Presidents of the college under Peter:

  • Trubetskoy Yuri Yurievich (1720-1723)
  • Dolgorukov Alexey Georgievich (1723-1727)

After the death of Peter 1, the magistrate was renamed the City Hall (1727). In 1743, the name of the Chief Magistrate was returned to the body, but it was transferred from St. Petersburg to Moscow. The magistrate was abolished in 1796.

The highest link in the system (subsystem) of military courts in relation to all military courts is the Supreme Court (SC) of the Russian Federation, which includes Military board.

The military collegium considers cases as a court of first instance, in cassation and supervisory procedures.

By first instance The military board considers:

civil cases on contesting non-normative acts of the President of the Russian Federation, normative acts of the Government of the Russian Federation, the Ministry of Defense of the Russian Federation, other federal executive bodies in which military service is provided for by federal law, concerning the rights, freedoms and legally protected interests of military personnel, citizens undergoing military training;

criminal proceedings about crimes of which a judge of a military court or a member of the Federation Council or a deputy of the State Duma of the Russian Federation who is in military service is accused;

- cases of crimes of special complexity or special social significance.

As court of second (cassation) instance The military collegium checks the legality, validity and fairness of the judicial acts of the district (naval) military courts, adopted by them in the first instance and not entered into force.

IN supervisory procedure The Military Collegium verifies the judicial acts that have entered into force of all lower military courts, and also considers cases in view of new or newly discovered circumstances regarding decisions and sentences of the Military Collegium that have entered into force.

Decisions, sentences, rulings and sentences of the Military Collegium that have entered into force may be reviewed by the Presidium of the Supreme Court of the Russian Federation in the manner of supervision; The Cassation Collegium of the Supreme Court of the Russian Federation may review the judicial acts of the Military Collegium, adopted by it in the first instance and which have not entered into force.

The military collegium is composed of the chairman, his deputy, chairmen of the judiciary and other judges of the Supreme Court. Judicial compositions can be formed in it.

The military collegium considers cases under the jurisdiction of military courts in the following composition:

- in the first instance, civil and administrative cases are considered by a single judge or a panel consisting of three judges, and criminal cases are considered by a panel consisting of three judges, or a judge and a panel of jurors;

- cases on complaints and protests against judicial acts of the district (naval) military courts, adopted by them in the first instance and not entered into force, are considered by a panel consisting of three judges;

- cases on protests against judicial acts that have entered into force are considered by a panel consisting of three judges (Article 10 of the Law on Military Courts). Heading the Military Collegium, its chairman is at the same time Deputy Chairman of the Supreme Court of the Russian Federation and is appointed to the position by the Federation Council of the Federal Assembly of the Russian Federation on the proposal of the President of the Russian Federation.

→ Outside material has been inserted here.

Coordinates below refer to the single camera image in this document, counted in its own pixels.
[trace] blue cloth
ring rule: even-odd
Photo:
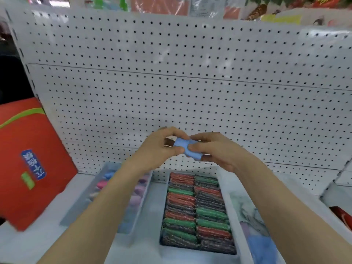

The apparatus ensures the administration of justice by the Military Collegium, the generalization of judicial practice, the analysis of judicial statistics, the systematization of legislation and the performance of other functions.

A significant role in the performance of support functions in relation to all military courts is assigned to the Main Directorate for Supporting the Activities of Military Courts of the Judicial Department.

E. Falcone. Monument to Peter I

All the activities of Peter I were aimed at creating a strong independent state. The realization of this goal could be realized, according to Peter, only through an absolute monarchy. For the formation of absolutism in Russia, a combination of historical, economic, social, internal and external political reasons was necessary. Thus, all the reforms he carried out can be considered political, since the result of their implementation was to become a powerful Russian state.

There is an opinion that Peter's reforms were spontaneous, thoughtless and often inconsistent. It can be objected that it is impossible in a living society to calculate everything with absolute accuracy for decades to come. Of course, in the process of implementing the transformations, life made its own adjustments, so plans changed and new ideas appeared. The order of the reforms and their features were dictated by the course of the protracted Northern War, as well as the political and financial capabilities of the state in a certain period of time.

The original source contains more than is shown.